▶ _Recorded information_:

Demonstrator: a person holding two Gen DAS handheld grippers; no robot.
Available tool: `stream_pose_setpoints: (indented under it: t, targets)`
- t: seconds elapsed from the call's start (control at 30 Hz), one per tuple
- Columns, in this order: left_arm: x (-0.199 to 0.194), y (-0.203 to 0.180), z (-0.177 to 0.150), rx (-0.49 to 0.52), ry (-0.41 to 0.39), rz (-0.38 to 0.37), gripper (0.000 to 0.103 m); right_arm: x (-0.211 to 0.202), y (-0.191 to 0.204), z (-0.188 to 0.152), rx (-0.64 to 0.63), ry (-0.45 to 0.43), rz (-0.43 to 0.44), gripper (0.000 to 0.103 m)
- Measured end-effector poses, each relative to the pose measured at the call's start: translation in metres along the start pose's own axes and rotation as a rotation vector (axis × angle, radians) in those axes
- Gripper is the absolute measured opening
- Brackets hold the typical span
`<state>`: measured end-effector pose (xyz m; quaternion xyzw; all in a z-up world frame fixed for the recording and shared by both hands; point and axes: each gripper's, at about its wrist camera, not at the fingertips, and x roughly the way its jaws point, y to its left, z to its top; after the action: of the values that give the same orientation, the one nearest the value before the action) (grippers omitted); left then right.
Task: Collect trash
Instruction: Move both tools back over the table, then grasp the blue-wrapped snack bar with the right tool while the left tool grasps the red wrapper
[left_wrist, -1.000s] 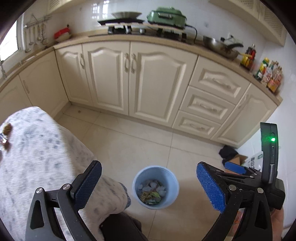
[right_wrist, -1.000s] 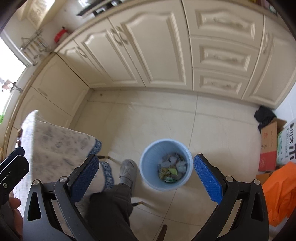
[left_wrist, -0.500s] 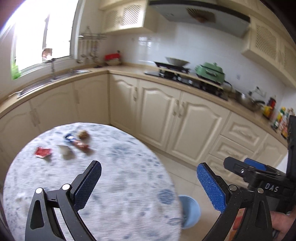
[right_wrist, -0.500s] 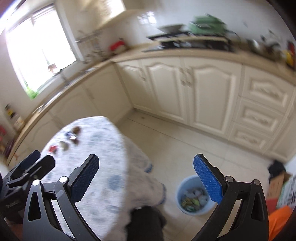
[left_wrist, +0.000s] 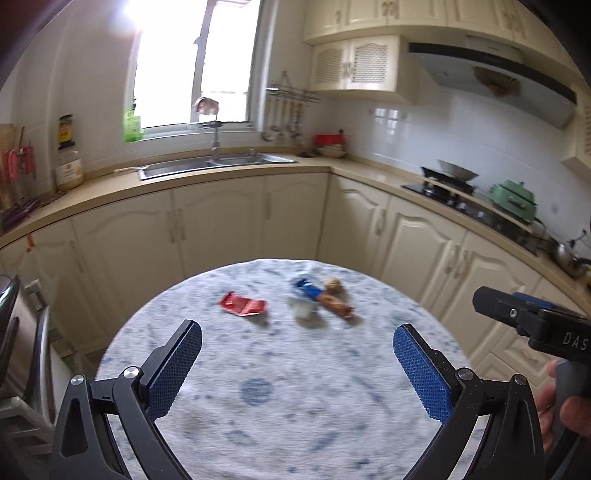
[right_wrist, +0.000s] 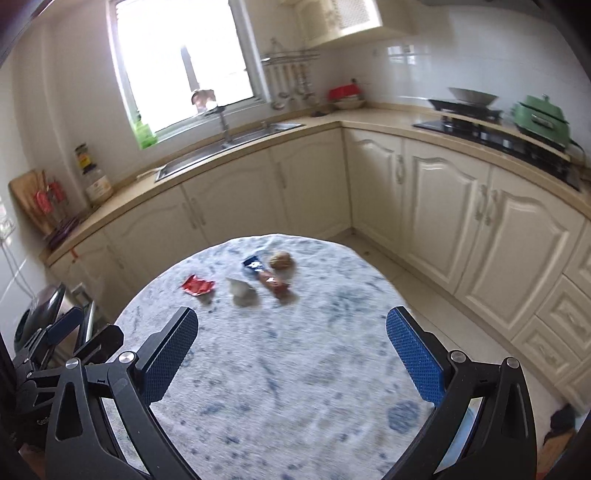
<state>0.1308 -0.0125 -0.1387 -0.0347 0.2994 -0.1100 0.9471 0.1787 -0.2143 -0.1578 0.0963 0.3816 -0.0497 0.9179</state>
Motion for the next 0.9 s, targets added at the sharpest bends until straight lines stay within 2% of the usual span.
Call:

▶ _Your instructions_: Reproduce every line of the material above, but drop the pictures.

▶ _Output for this exercise_:
Demonstrator: a person holding two Gen DAS handheld grippers; no robot.
Available tool: `stream_pose_setpoints: (indented under it: t, targets)`
- t: seconds elapsed from the call's start (control at 30 Hz), one per tuple
- Columns, in this order: left_arm: x (-0.199 to 0.194), y (-0.203 to 0.180), z (-0.177 to 0.150), rx (-0.49 to 0.52), ry (-0.41 to 0.39), rz (-0.38 to 0.37), gripper (0.000 to 0.103 m); right_arm: x (-0.211 to 0.202), y (-0.191 to 0.204), z (-0.188 to 0.152), rx (-0.64 to 0.63), ry (-0.45 to 0.43), rz (-0.43 to 0.44), gripper (0.000 to 0.103 m)
- Measured end-effector poses, each relative to the pose measured at the call's start: translation in metres along the start pose's own axes and rotation as a rotation vector (axis × angle, radians) in those axes
- Gripper is the absolute measured opening
- Brackets hold the typical span
`<state>`: measured end-effector pose (xyz m; quaternion xyzw; all in a z-up world frame fixed for the recording and shared by both hands; point and axes: each gripper's, at about its wrist camera, not at the fingertips, and x roughly the way its jaws point, y to its left, z to its top; after the action: of the values that give the same orientation, the one nearest the value before the action) (grippers omitted); left then right.
Task: Collect trash
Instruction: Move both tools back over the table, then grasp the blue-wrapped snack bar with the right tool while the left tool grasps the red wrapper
[left_wrist, -1.000s] 
[right_wrist, -1.000s] 
[left_wrist, -0.500s] 
[right_wrist, -0.500s] 
[left_wrist, +0.000s] 
[right_wrist, +0.000s] 
<state>0.1308 -0.0125 -0.1387 -0.0347 0.2994 -0.1100 0.9471 0.1787 -0.2143 -0.1578 0.0963 0.3816 -0.0497 0.9179</state>
Motion for the next 0.9 s, targets added at the sharpest bends until straight lines stay within 2% of the usual span.
Call:

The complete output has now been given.